Research on eggplant has focused on an anthocyanin phytonutrient found in eggplant skin called nasunin. Nasunin is a potent antioxidant and free radical scavenger that has been shown to protect cell membranes from damage. In animal studies, nasunin has been found to protect the lipids (fats) in brain cell membranes.
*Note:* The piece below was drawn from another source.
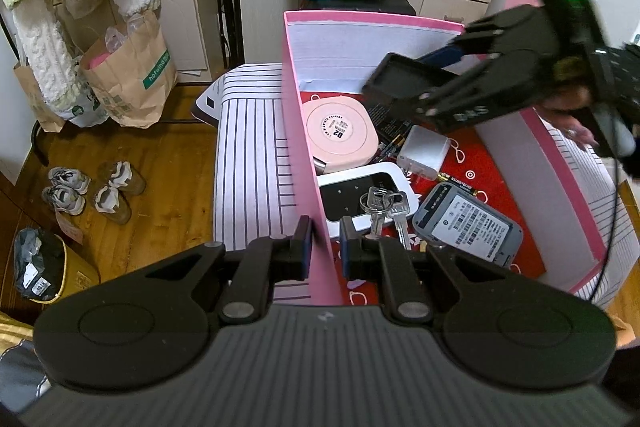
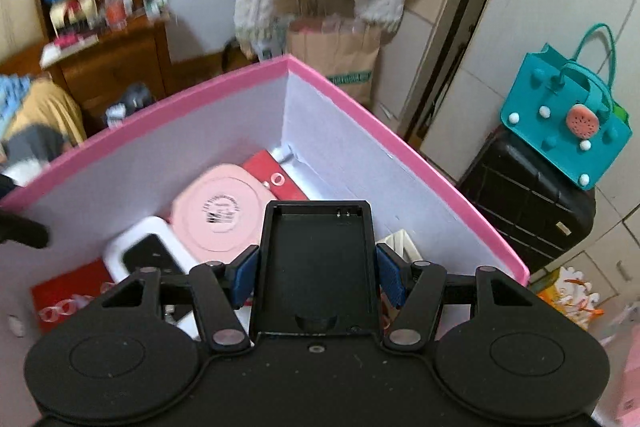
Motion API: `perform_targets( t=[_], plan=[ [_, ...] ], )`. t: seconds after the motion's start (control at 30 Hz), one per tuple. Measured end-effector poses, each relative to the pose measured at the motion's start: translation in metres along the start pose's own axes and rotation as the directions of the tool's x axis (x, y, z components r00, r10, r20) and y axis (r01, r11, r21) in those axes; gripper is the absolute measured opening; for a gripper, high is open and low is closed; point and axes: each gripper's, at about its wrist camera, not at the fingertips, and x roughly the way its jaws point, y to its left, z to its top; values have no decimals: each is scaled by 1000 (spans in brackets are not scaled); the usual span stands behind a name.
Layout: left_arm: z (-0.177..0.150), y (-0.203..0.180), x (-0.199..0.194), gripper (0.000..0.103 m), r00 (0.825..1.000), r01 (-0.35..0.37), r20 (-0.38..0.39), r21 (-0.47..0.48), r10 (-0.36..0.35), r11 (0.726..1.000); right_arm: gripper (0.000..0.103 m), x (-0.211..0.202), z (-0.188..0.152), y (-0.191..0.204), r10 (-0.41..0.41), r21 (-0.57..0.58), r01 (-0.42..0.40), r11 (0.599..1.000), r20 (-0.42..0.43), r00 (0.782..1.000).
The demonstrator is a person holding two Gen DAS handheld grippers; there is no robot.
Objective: Organize rigid objects
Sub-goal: 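Carry the black tray into the pink box and release it, then return the right gripper to the table and grasp the remaining keys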
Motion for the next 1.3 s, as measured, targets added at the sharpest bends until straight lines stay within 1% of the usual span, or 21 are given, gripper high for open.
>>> perform_targets(
  t=[0.17,0.23,0.33,0.43,0.5,0.63,0.7,0.83,1.0,1.1,1.17,1.27,1.3],
  plan=[
    [1,1,-1,12,1000,6,0,-7,-6,1000,67,6,6,3,18,4,-18,1000,-16,1000],
    [1,2,-1,12,1000,9,0,-7,-9,1000,71,2,4,2,20,28,-20,999,-1,1000],
    [0,3,-1,12,1000,11,1,-7,-11,1000,72,-13,-2,-8,32,93,-36,995,49,998],
    [1,3,-1,12,1000,14,0,-6,-14,1000,73,-41,-13,-19,31,155,-50,987,126,992],
    [1,3,-1,12,1000,14,0,-5,-14,1000,73,-64,-24,-28,29,203,-66,977,178,984],
    [0,3,-1,12,1000,14,4,-3,-14,1000,74,-98,-52,-47,20,286,-91,954,243,970],
    [0,3,0,12,1000,15,5,-4,-15,1000,75,-110,-69,-55,-13,313,-73,947,266,964],
    [0,3,0,12,1000,15,4,-7,-15,1000,76,-124,-104,-65,-101,342,-9,940,303,948],
    [2,2,-1,12,1000,8,3,-7,-8,1000,76,-123,-146,-84,-158,420,8,907,324,933],
    [2,2,-1,12,1000,6,4,-17,-6,1000,76,-112,-168,-92,-176,473,6,881,315,932],
    [1,2,-1,12,1000,4,7,-37,-4,999,76,-101,-180,-93,-182,491,10,871,303,936],
    [-1,0,-2,12,1000,-8,8,-29,8,1000,75,-84,-194,-90,-190,466,46,884,268,944],
    [0,-1,-2,12,1000,-10,6,-30,10,1000,72,-76,-197,-89,-189,452,57,890,252,949]
  ],
)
Cell membranes are almost entirely composed of lipids and are responsible for protecting the cell from free radicals, letting nutrients in and wastes out, and receiving instructions from messenger molecules that tell the cell which activities it should perform.

Eggplant Parmesan light

Eggplant Parmesan Light is melt-in-your mouth good with about a tenth of the fat of the original. To complete the meal, add a green salad simply dressed with extra-virgin olive oil and vinegar, plus a piece of crusty Italian bread.

Start to finish: 1 hour 25 minutes

Servings: 6

2 eggplants (about 2 pounds total)
3 large egg whites
3 tablespoons water
1 cup plain fine dry bread crumbs
½ cup grated Parmesan cheese, divided (1 ounce)
½ teaspoon salt
½ teaspoon freshly ground black pepper
2½ cups prepared marinara sauce
1/3 cup slivered fresh basil leavers or 1 tablespoon dried basil
¼ teaspoon crushed red pepper flakes
1 cup grated part-skim mozzarella cheese, divided (4 ounces)

Preheat oven to 375 degrees F. Lightly oil two large baking sheets and a 7-by-11-inch baking dish. Set aside.

Slice the eggplants crosswise into ½-inch-thick slices. There is no need to peel them. Set aside.

In a bowl, whisk the egg whites and water until frothy. Set aside.

In a shallow dish, combine the breadcrumbs, ¼ cup of the Parmesan cheese, salt and pepper.

One at a time, dip the eggplant slices into the egg-white mixture, then coat both sides with the breadcrumbs. Arrange the slices in a single layer on the prepared baking sheets. Bake for 20 minutes, or until golden and very tender when pierced with a knife.

Meanwhile, in a bowl, combine the marinara, basil and red pepper flakes. Spread about ½ cup of the sauce over the bottom of the prepared baking dish.

When the eggplant is done, arrange half of the slices over the sauce, overlapping them slightly. Spoon 1 cup of the remaining sauce over the eggplant, then top with ½ cup of the mozzarella.

Arrange the remaining eggplant slices on top, pressing them down into an even layer. Top with the remaining sauce, mozzarella and Parmesan cheeses. Bake, uncovered, until the sauce bubbles and the top is browned, 25 to 30 minutes.

Nutrition information per serving: 291 calories; 11 g fat (4 g saturated); 14 mg cholesterol; 38 g carbohydrate; 13 g protein; 4 g fiber; 862 mg sodium.